Match the word "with". Return each line of the data below where it appears.

- [SOURCE MATERIAL]:
....
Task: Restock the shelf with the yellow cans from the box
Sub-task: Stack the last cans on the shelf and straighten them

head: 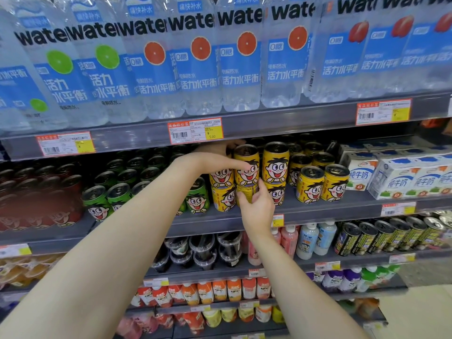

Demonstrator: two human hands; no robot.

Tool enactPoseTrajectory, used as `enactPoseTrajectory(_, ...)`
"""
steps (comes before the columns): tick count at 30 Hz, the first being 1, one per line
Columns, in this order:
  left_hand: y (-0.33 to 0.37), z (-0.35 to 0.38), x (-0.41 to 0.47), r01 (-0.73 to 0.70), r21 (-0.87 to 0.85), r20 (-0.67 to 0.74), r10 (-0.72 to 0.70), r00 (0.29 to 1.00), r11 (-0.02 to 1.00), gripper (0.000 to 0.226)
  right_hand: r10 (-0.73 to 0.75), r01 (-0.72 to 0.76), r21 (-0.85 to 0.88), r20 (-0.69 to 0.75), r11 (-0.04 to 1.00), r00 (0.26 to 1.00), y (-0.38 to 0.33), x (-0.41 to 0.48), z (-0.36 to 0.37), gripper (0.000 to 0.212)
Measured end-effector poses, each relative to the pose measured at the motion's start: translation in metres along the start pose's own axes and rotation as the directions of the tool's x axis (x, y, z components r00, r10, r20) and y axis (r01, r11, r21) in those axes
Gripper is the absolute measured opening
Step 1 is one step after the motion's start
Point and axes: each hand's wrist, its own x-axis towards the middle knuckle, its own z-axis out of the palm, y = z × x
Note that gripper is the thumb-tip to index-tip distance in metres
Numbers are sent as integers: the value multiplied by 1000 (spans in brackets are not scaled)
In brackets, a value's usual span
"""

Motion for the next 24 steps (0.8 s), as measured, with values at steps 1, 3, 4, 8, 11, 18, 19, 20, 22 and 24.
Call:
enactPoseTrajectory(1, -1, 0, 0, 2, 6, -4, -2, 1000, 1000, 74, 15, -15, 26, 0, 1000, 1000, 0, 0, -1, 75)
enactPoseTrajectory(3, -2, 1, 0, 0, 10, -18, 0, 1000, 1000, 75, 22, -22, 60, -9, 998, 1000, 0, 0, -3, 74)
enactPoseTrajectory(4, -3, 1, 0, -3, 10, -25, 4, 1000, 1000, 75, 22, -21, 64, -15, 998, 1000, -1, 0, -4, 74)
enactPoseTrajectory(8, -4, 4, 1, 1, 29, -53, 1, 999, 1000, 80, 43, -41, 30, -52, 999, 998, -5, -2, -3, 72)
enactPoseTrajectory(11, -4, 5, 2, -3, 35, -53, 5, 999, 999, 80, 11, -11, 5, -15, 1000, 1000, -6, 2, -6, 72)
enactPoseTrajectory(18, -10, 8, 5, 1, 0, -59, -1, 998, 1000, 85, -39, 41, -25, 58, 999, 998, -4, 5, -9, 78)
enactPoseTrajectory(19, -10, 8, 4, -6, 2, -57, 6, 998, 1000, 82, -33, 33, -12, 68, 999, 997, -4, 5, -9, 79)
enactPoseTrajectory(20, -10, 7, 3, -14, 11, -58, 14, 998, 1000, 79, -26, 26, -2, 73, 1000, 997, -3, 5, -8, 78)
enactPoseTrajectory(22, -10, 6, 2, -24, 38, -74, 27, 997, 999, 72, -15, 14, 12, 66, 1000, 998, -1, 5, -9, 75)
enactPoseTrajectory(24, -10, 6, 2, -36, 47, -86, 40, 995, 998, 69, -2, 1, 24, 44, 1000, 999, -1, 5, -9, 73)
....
- [ANSWER]:
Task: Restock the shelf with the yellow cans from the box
Motion for the next 24 steps (0.8 s), as measured, with values at steps 1, 3, 4, 8, 11, 18, 19, 20, 22 and 24.

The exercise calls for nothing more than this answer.